This Asset Purchase Agreement (the "Agreement") is made and entered into
as of December 31, 2001, by and between Pliant Corporation, a Utah corporation
("Parent"), Pliant Investment, Inc., a Utah corporation and wholly owned
subsidiary of Parent ("Buyer"), on the one hand, and Decora Industries, Inc., a
Delaware corporation, and its operating subsidiary, Decora, Incorporated, a
Delaware corporation (collectively, "Seller"), on the other hand.

RECITALS

A. Seller is generally engaged in the sourcing and distribution of
decorative consumer self-adhesive products through retail customers (the
"Business").

B. Seller wishes to sell to Buyer certain of the assets it uses in
connection with the Business at the price and on the other terms and
conditions specified in detail below and Buyer wishes to so purchase and
acquire such assets from Seller.

C. Parent will effect the acquistion of such assets from Seller through
Buyer.

D. The parties hereto recognize that the Seller has filed petitions
commencing bankruptcy cases (collectively, the "Case") under Chapter 11
of the United States Bankruptcy Code with the United States Bankruptcy
Court for the District of Delaware (the "Bankruptcy Court") on December
5, 2000 (the "Petition Date").

NOW, THEREFORE, for good and valuable consideration, the receipt and
sufficiency of which is hereby acknowledged, the parties agree as follows:

ARTICLE I.
TRANSFER OF ASSETS

Section 1.1 Purchase and Sale of Assets. On the Closing Date, in consideration
of the covenants, representations and obligations of Parent and Buyer hereunder,
and subject to the conditions hereinafter set forth, Seller shall sell, assign,
transfer, convey and deliver to Buyer, and Buyer shall purchase from Seller, all
of Seller's right, title and interest as of the Closing Date in and to the
following assets (but excluding the Excluded Assets, as described in Section
1.2), wherever located (collectively, the "Acquired Assets"):

(a) Real Property. Seller's right, title and interest as owner of
that real property described on Schedule 1.1(a) to this Agreement (the
"Real Property").

(b) Assumed Contracts. Seller's right, title and interest (i) as
lessee under those real property leases described on Schedule 1.1(b)(i)
to this Agreement (collectively, the "Real Property Leases") and (ii) as
lessee under those equipment, personal property and intangible property
leases, rental agreements, licenses, contracts, agreements and similar
arrangements and as a party to those other contracts, leases, orders,
purchase orders, licenses, contracts, agreements and similar
arrangements described on Schedule 1.1(b)(ii) (collectively with the
Real Property Leases, the "Assumed Contracts"). The parties acknowledge
and agree that Buyer shall have the right to amend Schedules 1.1(b)(i)
and


1.1(b)(ii) at any time, and from time to time, prior to the Closing and
thereby exclude any item set forth on such schedules, whereupon such
item shall not be an Assumed Contract.

(c) Improvements. Any improvements located on the Real Property
occupied by Seller and on the premises occupied by the Seller under the
Real Property Leases, but in all events only to the extent, if any, of
Seller's interest in the same (collectively, the "Improvements").

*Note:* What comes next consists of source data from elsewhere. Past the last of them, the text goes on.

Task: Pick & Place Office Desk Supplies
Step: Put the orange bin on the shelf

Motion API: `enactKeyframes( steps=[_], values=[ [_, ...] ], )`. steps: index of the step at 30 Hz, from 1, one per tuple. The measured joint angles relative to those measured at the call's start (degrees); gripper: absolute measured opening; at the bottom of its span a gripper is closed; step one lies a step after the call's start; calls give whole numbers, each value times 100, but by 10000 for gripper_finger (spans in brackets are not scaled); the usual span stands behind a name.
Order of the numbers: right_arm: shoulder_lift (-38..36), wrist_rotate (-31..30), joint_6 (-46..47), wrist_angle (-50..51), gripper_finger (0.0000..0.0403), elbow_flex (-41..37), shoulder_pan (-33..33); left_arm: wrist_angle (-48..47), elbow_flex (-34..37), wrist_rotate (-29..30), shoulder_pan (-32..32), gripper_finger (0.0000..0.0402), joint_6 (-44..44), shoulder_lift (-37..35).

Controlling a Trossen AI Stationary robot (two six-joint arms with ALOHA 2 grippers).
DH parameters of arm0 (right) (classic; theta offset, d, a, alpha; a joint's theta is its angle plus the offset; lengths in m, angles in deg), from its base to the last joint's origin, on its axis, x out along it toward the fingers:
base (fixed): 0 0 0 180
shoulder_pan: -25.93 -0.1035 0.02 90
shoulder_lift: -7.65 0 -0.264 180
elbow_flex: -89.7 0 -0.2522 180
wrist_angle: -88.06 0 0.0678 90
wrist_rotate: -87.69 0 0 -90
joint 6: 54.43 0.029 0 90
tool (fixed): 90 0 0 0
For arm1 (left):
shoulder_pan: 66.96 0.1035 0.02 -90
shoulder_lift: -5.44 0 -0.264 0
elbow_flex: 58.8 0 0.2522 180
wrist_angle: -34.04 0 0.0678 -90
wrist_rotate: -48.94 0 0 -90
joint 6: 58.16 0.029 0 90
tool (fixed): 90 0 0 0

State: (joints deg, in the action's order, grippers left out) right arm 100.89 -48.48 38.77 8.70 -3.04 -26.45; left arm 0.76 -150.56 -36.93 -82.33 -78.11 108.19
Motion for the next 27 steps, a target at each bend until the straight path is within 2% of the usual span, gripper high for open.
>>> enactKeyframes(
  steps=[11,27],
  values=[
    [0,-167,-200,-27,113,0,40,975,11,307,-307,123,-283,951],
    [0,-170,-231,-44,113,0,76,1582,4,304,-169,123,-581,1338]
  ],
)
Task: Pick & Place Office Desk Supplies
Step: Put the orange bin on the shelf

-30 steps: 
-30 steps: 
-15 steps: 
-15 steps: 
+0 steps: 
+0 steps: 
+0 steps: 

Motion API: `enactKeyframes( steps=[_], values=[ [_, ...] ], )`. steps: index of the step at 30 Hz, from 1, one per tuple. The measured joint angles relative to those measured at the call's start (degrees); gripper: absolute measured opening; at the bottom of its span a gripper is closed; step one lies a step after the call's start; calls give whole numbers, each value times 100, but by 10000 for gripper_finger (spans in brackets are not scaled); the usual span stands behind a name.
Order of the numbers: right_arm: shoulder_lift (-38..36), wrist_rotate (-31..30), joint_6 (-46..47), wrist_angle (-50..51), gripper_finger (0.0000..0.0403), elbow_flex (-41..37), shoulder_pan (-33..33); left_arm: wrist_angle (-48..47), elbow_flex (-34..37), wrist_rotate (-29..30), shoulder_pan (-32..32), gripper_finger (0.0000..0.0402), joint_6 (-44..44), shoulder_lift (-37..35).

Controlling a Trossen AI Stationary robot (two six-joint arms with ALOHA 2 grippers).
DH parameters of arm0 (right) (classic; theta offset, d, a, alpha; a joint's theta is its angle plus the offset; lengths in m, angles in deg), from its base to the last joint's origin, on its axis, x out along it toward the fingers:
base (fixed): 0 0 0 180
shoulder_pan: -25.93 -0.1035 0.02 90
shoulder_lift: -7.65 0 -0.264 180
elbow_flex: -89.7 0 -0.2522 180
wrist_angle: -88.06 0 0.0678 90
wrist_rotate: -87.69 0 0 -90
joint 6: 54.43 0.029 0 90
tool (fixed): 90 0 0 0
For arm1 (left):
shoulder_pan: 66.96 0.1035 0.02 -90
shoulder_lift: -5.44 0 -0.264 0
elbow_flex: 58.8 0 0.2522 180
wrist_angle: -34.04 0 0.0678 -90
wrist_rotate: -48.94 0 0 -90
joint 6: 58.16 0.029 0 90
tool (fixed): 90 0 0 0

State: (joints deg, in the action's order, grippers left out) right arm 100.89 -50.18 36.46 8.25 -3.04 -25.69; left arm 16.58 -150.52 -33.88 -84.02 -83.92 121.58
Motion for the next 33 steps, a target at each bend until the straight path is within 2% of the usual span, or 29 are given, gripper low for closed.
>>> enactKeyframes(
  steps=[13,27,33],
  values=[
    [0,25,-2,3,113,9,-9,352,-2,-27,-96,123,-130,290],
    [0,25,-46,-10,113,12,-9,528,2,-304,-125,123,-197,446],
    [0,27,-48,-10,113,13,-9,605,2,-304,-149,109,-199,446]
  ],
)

(d) Personal Property. All of those items of equipment and tangible
personal property owned by Seller and described on Schedule 1.1(d)
attached to this Agreement and any other tangible personal property
acquired by Seller after the date hereof but prior to the Closing Date
used or held for use in connection with the Business (collectively, the
"Personal Property"). As used in this Agreement, the Personal Property
shall not include the Inventory or the items set forth in Section
1.2(m).

(e) Intangible Property. All intangible personal property owned or
held by Seller and used or held for use in connection with the Business,
including all Intellectual Property, but in all cases only to the extent
of Seller's interest therein and only to the extent transferable,
together with all books, records and like items pertaining thereto
(collectively, the "Intangible Property"), including, without
limitation, the trademark "Con-Tact," the right to use business
letterhead, business cards, sales and marketing materials, and boxes,
containers and shippping materials bearing the "Decora" name until the
current supply of such materials is exhausted, and the items identified
on Schedule 1.1(e) hereto. As used in this Agreement, Intangible
Property shall in all events exclude (i) any materials containing
privileged communications or information about employees, the disclosure
of which would violate an employee's reasonable expectation of privacy
and any other materials which are subject to attorney-client, attorney
work product, or any other privilege, and (ii) Seller's Corporate
Records.

(f) Inventory. All supplies, goods, materials, work in process,
inventory and stock in trade owned by Seller used or held for use or
sale in the ordinary course of the Business wherever located
(collectively, the "Inventory").

(g) Receivables. All accounts receivable arising out of the sale of
Inventory in the ordinary course of the Business and all causes of
action specifically pertaining to the collection of the foregoing,
including all outstanding cash related thereto on the Closing Date to
the extent such amounts are collected after the Closing Date or not
previously applied against the Seller's debtor-in-possession credit
facilities (collectively, the "Receivables").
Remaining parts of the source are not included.